## Work order
The response must contain every line below in which "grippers" appears.

(Provided material Opens)

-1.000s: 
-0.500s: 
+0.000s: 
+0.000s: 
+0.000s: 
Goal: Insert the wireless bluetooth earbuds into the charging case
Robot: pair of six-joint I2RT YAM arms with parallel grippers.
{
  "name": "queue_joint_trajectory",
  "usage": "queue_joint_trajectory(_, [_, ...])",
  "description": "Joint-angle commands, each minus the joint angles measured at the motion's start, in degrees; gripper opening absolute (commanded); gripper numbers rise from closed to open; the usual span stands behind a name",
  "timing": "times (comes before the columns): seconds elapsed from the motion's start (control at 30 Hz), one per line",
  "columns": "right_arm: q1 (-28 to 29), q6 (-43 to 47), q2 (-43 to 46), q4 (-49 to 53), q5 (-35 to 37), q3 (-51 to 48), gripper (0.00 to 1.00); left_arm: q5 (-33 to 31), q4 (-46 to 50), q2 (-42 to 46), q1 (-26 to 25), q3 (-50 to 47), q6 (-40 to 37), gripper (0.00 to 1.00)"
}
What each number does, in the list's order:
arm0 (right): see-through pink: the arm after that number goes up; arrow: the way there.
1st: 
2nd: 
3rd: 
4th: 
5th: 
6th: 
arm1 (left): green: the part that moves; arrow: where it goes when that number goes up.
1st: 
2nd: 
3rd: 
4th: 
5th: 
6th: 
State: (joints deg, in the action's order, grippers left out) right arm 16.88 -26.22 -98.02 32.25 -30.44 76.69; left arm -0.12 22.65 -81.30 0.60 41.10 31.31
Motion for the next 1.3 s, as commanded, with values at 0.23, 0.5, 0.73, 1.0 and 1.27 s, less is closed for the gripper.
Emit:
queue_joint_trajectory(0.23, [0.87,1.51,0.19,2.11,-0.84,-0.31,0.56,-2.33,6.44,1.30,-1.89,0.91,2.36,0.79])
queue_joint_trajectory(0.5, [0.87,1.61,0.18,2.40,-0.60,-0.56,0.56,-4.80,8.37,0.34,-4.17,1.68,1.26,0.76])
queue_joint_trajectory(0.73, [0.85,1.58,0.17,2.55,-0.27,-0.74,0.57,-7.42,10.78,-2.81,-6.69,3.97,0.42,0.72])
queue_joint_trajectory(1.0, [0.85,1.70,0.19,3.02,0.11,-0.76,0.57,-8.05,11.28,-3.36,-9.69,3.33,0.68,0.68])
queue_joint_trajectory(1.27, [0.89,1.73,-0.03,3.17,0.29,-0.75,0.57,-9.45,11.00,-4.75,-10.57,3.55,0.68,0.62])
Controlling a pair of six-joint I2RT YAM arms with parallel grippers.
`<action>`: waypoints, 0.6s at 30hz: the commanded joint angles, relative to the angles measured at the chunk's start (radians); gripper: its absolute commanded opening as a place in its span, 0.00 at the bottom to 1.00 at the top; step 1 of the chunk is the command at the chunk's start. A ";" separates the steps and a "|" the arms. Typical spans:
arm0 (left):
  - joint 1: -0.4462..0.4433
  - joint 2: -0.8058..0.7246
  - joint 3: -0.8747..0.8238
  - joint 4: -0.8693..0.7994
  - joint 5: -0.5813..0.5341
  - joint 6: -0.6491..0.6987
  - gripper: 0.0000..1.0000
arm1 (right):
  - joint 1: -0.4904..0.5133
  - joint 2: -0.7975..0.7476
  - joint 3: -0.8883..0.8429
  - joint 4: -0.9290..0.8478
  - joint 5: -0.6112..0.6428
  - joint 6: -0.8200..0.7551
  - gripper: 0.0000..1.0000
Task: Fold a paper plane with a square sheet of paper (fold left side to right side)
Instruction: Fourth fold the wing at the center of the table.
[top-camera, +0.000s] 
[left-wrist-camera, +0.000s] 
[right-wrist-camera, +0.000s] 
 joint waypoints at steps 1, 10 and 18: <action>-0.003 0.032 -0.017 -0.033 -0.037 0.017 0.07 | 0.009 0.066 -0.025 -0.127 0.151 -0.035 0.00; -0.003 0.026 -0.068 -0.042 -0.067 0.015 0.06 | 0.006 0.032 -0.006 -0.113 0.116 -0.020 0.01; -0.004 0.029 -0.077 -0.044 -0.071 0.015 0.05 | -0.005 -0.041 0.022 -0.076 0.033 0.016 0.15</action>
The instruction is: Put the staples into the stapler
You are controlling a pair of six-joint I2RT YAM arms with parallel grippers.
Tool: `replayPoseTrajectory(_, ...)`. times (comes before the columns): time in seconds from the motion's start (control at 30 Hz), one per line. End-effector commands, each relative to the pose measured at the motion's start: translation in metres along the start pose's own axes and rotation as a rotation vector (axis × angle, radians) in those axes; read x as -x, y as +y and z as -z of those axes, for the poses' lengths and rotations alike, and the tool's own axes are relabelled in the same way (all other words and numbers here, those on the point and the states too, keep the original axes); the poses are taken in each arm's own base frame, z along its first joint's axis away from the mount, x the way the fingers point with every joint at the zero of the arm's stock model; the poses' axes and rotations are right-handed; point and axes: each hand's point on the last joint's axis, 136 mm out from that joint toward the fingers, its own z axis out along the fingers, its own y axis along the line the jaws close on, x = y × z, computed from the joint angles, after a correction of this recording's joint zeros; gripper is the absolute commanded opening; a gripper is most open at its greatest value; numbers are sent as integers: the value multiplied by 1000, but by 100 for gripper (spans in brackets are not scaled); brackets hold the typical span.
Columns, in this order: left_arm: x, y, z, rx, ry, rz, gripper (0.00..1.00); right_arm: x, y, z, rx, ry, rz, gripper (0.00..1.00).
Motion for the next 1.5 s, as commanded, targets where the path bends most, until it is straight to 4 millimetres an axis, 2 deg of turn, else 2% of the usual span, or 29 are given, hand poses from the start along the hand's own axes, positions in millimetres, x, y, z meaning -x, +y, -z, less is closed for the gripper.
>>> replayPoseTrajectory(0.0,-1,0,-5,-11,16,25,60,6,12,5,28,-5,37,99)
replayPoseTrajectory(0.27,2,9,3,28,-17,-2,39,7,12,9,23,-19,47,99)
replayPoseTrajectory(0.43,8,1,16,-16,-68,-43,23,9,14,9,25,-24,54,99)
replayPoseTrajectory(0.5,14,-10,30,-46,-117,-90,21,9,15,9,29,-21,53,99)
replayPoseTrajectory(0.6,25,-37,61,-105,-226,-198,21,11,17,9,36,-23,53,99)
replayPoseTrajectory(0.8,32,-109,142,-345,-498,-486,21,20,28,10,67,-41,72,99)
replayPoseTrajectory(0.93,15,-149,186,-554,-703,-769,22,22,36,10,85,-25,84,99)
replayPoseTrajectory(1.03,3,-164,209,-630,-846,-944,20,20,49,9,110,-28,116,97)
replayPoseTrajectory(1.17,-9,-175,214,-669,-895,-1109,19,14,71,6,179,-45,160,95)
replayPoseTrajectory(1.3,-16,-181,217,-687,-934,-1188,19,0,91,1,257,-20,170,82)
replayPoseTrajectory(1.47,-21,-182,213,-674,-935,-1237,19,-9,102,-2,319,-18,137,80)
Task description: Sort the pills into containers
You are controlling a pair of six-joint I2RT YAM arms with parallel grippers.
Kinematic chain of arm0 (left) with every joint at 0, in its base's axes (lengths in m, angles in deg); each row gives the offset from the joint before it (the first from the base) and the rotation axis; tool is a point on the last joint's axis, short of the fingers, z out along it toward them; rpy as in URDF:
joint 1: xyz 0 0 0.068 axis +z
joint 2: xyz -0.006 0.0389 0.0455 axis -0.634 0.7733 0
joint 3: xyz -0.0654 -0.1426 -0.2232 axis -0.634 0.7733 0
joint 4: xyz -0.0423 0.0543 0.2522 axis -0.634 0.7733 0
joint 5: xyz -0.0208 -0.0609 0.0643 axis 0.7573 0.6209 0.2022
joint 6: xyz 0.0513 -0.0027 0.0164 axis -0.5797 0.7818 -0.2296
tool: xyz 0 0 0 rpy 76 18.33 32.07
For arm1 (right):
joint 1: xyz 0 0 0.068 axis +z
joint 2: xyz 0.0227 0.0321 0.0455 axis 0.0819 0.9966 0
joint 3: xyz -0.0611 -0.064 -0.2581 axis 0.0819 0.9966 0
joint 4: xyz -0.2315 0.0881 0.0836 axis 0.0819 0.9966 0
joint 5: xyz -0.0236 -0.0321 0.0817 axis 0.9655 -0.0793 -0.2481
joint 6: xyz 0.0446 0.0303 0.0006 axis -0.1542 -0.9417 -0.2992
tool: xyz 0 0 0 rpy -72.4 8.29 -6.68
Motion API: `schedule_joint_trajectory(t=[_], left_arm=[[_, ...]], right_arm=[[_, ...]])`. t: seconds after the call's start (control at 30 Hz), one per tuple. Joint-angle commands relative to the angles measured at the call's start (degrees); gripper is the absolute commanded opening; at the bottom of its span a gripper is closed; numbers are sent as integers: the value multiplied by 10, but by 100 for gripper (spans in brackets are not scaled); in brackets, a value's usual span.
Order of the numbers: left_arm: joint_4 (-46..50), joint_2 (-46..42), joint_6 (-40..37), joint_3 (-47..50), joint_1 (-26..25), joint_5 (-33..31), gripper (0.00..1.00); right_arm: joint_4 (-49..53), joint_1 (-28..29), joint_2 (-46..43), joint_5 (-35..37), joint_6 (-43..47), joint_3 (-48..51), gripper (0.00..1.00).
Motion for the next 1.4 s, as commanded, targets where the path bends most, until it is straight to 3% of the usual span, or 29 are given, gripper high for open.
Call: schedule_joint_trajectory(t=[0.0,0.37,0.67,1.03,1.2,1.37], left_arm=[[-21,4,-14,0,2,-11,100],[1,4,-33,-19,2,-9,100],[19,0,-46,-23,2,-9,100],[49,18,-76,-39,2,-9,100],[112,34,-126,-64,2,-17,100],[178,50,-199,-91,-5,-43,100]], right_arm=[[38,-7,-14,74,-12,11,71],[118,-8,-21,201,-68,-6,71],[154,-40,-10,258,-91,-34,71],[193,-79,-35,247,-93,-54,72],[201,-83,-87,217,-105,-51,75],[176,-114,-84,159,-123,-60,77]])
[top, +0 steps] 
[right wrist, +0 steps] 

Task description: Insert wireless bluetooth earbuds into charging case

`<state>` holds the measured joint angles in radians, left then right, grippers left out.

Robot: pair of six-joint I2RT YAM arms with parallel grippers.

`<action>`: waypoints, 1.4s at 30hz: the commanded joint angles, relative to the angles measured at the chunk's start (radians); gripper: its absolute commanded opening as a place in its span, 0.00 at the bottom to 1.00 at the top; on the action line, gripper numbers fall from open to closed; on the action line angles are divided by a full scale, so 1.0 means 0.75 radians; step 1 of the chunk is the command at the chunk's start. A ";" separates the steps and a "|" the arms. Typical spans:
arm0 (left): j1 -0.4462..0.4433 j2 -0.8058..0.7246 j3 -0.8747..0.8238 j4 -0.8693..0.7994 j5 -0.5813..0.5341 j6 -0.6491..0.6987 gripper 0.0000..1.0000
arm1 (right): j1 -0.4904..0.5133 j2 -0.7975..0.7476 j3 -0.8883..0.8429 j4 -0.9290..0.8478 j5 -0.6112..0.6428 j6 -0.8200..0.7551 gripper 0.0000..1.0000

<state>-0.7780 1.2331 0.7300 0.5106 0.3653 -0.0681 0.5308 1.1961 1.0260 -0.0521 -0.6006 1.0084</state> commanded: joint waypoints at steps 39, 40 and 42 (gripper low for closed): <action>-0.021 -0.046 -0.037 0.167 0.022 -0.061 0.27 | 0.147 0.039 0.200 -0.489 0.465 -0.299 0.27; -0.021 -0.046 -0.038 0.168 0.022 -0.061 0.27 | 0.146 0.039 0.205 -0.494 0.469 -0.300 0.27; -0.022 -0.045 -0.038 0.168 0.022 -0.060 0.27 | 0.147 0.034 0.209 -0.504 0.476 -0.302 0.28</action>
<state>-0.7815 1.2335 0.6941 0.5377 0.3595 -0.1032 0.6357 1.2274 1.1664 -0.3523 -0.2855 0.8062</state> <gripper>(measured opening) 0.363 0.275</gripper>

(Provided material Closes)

## Solution to this exercise
Robot: pair of six-joint I2RT YAM arms with parallel grippers.
State: (joints deg, in the action's order, grippers left out) right arm 16.88 -26.22 -98.02 32.25 -30.44 76.69; left arm -0.12 22.65 -81.30 0.60 41.10 31.31
Controlling a pair of six-joint I2RT YAM arms with parallel grippers.
You are controlling a pair of six-joint I2RT YAM arms with parallel grippers.
You are controlling a pair of six-joint I2RT YAM arms with parallel grippers.
`<state>` holds the measured joint angles in radians, left then right, grippers left out.
Robot: pair of six-joint I2RT YAM arms with parallel grippers.

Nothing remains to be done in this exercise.